Опытный командир сразу определит по такому шеврону, что перед ним самый опасный солдат — склонный к нарушению воинской дисциплины.
Командир примет меры и загрузит солдата всевозможными занятиями. Солдат будет нарезать из бумаги бирки и приклеивать их скотчем на все кровати в казарме. А потом отклеивать и исправлять ошибки в фамилиях. Будет всегда стоять в наряде по столовой, чистить картошку и тереть большие жирные кастрюли. Или стоять в наряде по роте, «на тумбочке».[у тумбочки дневального.] Но главное, опытный командир скажет: «Шеврон устранить, боец!»
Занимайся
Военный человек постоянно на боевом посту. Даже если солдат находится на втором году службы и целый день тыняется без дела, он занят защитой Родины. Поэтому командир, отпуская солдата, не говорит: «Отдыхай». А говорит: «Занимайся».

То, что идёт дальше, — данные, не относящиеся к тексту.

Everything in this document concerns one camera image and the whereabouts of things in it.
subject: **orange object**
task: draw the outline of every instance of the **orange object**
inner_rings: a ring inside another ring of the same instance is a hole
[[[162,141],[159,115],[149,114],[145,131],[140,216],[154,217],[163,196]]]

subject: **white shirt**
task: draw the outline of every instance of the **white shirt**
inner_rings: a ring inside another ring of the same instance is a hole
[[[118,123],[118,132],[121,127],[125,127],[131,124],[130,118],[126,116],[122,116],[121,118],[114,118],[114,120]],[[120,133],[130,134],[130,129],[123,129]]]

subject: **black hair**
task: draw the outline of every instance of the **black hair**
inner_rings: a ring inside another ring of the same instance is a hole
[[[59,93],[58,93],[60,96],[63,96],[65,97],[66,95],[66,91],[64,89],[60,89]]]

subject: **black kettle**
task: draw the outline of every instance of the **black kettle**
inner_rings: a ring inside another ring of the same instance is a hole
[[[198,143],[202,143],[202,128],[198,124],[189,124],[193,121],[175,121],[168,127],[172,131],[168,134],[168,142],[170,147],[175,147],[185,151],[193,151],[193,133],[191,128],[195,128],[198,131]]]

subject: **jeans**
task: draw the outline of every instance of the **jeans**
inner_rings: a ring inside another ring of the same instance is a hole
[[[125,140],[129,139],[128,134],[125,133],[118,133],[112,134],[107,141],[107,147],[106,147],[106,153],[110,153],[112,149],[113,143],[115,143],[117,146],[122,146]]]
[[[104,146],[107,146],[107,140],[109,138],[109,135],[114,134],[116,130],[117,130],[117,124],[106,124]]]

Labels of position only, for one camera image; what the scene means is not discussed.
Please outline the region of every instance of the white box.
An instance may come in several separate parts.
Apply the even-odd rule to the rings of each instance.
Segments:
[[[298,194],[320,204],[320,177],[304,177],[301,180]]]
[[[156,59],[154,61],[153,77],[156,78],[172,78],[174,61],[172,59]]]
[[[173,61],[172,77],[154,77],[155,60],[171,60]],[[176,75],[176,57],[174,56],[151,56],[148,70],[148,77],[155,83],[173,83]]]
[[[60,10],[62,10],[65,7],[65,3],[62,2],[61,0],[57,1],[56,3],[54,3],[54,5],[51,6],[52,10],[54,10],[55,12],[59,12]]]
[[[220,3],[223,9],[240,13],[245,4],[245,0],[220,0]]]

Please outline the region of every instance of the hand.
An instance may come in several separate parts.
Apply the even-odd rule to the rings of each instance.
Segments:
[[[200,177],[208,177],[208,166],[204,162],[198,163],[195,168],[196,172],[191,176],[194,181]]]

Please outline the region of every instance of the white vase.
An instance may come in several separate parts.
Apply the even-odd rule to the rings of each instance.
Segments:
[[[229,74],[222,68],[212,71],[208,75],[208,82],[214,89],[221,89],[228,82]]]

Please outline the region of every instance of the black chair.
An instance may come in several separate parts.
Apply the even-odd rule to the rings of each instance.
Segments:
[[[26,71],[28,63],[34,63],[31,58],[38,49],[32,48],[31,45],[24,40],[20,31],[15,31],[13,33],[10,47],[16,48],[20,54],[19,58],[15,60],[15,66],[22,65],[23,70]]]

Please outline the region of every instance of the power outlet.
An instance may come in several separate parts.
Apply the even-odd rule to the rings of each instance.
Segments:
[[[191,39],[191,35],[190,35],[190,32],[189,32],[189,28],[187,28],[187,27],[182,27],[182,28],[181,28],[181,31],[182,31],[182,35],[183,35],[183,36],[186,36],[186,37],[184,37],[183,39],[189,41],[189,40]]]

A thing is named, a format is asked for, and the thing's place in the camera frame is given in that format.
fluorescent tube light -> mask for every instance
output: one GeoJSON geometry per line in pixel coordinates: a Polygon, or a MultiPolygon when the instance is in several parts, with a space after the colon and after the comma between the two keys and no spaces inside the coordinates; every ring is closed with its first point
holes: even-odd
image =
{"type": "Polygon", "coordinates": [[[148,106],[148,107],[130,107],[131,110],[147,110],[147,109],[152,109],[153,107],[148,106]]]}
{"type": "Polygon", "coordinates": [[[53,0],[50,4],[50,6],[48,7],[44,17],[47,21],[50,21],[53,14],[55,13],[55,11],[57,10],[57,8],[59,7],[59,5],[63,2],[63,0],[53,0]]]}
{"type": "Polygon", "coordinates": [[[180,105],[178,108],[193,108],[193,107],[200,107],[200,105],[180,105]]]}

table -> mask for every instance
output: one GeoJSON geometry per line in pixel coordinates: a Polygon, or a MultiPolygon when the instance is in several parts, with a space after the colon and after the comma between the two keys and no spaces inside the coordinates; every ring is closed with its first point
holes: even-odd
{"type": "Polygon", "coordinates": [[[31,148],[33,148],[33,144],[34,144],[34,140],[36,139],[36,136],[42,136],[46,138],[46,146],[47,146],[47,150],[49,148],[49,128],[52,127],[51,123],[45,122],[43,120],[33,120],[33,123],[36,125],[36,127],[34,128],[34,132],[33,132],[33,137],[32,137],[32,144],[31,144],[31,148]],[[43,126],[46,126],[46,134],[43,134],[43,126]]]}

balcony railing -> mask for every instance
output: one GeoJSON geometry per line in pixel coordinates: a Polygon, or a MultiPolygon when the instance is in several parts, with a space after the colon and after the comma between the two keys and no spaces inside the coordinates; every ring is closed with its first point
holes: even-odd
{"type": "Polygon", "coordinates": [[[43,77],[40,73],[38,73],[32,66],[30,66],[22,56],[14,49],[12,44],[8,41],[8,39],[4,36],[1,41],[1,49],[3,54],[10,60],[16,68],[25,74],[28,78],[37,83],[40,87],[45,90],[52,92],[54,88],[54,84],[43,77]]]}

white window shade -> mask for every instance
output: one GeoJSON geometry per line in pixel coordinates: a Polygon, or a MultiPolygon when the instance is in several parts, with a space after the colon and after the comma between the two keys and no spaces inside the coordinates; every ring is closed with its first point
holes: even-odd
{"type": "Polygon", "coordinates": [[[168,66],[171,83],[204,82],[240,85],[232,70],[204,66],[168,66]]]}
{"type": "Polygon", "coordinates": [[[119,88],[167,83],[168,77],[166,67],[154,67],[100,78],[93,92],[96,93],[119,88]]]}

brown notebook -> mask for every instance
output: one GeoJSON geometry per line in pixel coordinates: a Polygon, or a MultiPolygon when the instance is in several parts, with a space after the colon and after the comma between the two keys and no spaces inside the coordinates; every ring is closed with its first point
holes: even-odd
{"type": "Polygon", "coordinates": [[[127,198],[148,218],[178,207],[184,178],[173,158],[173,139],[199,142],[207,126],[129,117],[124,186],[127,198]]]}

Валяющийся на кровати защитник только на первый взгляд ничего не делает, на самом же деле он выполняет наисложнейшую миссию, ибо «под маской бездействия скрыто действие, а внешнее деяние лишь иллюзия». [«Под маской бездействия скрыто действие, а внешнее деяние лишь иллюзия» — из философского обоснования русского рукопашного боя; приписывается славянское языческое происхождение (См., например: Адамович Г.Э. Белорусские асилки (серия «Славянские единоборства). Мн., 1994. С. 59–81).]
Зима и лето
В армии бывает зима и лето. Зимой солдату холодно. Его моют в бане холодной водой. Днём на построениях в кирзовых сапогах отмерзают пальцы. Ночью зябко, хоть солдат и бросает поверх одеяла шинель и бушлат. Летом тепло, и в бане есть горячая вода, но больше работ и полевых занятий.
Хуже всего солдату служится в октябре, когда уже холодно, но приказа одеться в зимнее обмундирование ещё нет, и в марте, когда уже жарко, а ходишь в шапке. Но каждый солдат с радостью встречает новую весну и осень, лето и зиму.
Рядовой Ветошкин
В декабре из нашего второго батальона бежит солдат, рядовой Ветошкин. Он служил в ремроте, его били и заставляли попрошайничать на рынке возле части. Он сбежал. К нему домой в Саранск ездил прапорщик и привёз его.
Зачуханного, надломленного, постоянно прячущего большие оленьи глаза, его перевели к нам, а через неделю он снова сбежал.
Уже под Новый год на имя командира части пришла телеграмма о том, что этот воин задержан милицией в Пензе. За ним отправили младшего лейтенанта Шурупова. Тот забрал Ветошкина у ментов, сел с ним в поезд, в купейный вагон. Наручников у Шурупова не было, и ночью, чтобы Ветошкин не дал дёру, он его сапоги положил в отделение под нижней полкой, с чистой совестью лёг на неё и уснул.
Вернулся Шурупов один. Он материл весь свет и особенно рядового Ветошкина. Шурупов приехал в огромных стоптанных сапогах, потому что Ветошкин ночью сбежал в его берцах.
Мы дружно смеялись над этой историей и даже решили, что Ветошкин не такой уж плохой парень.